_ACTIVITY:_ Whenever a line in the records below holds the string "cabinet", include it in the count, and state the number alone.

_RAW DATA:_
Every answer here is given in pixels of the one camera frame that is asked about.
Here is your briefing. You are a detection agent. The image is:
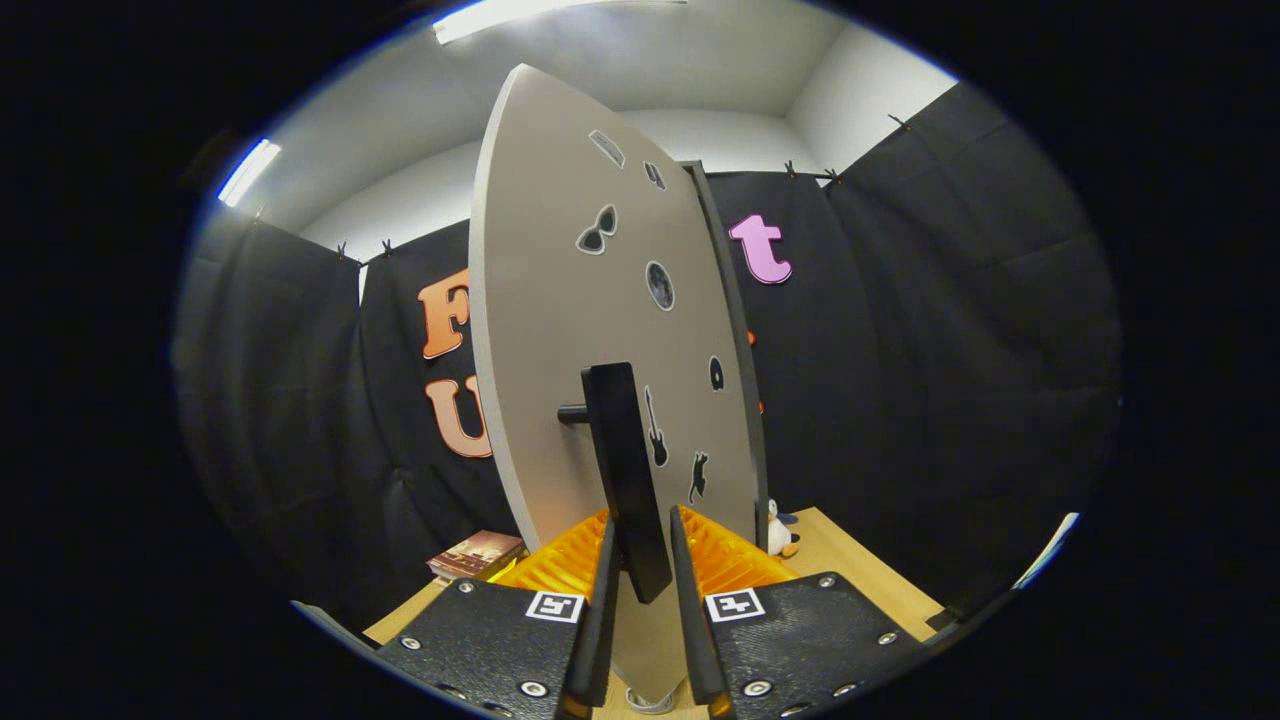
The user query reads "dark grey shoe cabinet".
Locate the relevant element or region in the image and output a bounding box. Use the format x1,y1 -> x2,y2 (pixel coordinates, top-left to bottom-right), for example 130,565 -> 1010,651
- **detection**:
685,160 -> 771,551

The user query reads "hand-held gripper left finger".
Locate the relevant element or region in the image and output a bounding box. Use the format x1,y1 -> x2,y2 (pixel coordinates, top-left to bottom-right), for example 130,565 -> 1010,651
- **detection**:
375,505 -> 621,720

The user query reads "small ceiling light panel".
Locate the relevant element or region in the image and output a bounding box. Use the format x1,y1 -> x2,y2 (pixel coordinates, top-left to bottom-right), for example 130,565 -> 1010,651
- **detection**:
218,138 -> 283,208

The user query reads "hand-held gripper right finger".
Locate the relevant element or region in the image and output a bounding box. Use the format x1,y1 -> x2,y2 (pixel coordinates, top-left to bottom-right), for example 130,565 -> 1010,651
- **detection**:
668,503 -> 936,720

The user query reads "beige shoe cabinet door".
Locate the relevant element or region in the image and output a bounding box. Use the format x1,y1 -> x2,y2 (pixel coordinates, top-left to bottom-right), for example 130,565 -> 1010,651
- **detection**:
468,63 -> 761,706

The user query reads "brown cover book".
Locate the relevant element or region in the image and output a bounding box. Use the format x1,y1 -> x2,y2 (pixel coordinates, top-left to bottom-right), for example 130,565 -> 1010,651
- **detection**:
426,530 -> 526,583

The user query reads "long ceiling light panel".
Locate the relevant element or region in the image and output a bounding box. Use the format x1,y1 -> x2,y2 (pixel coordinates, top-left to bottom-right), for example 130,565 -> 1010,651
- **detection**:
432,0 -> 691,46

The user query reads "black door handle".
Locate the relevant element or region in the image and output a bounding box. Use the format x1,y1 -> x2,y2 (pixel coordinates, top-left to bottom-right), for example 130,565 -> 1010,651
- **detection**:
558,362 -> 673,605

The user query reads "black backdrop cloth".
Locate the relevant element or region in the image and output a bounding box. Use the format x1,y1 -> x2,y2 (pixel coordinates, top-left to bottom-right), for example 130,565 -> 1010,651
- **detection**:
175,80 -> 1126,631

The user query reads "penguin plush toy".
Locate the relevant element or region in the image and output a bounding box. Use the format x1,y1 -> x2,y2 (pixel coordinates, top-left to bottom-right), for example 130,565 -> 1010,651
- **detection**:
766,499 -> 801,559

_RESULT OF THIS TASK:_ 2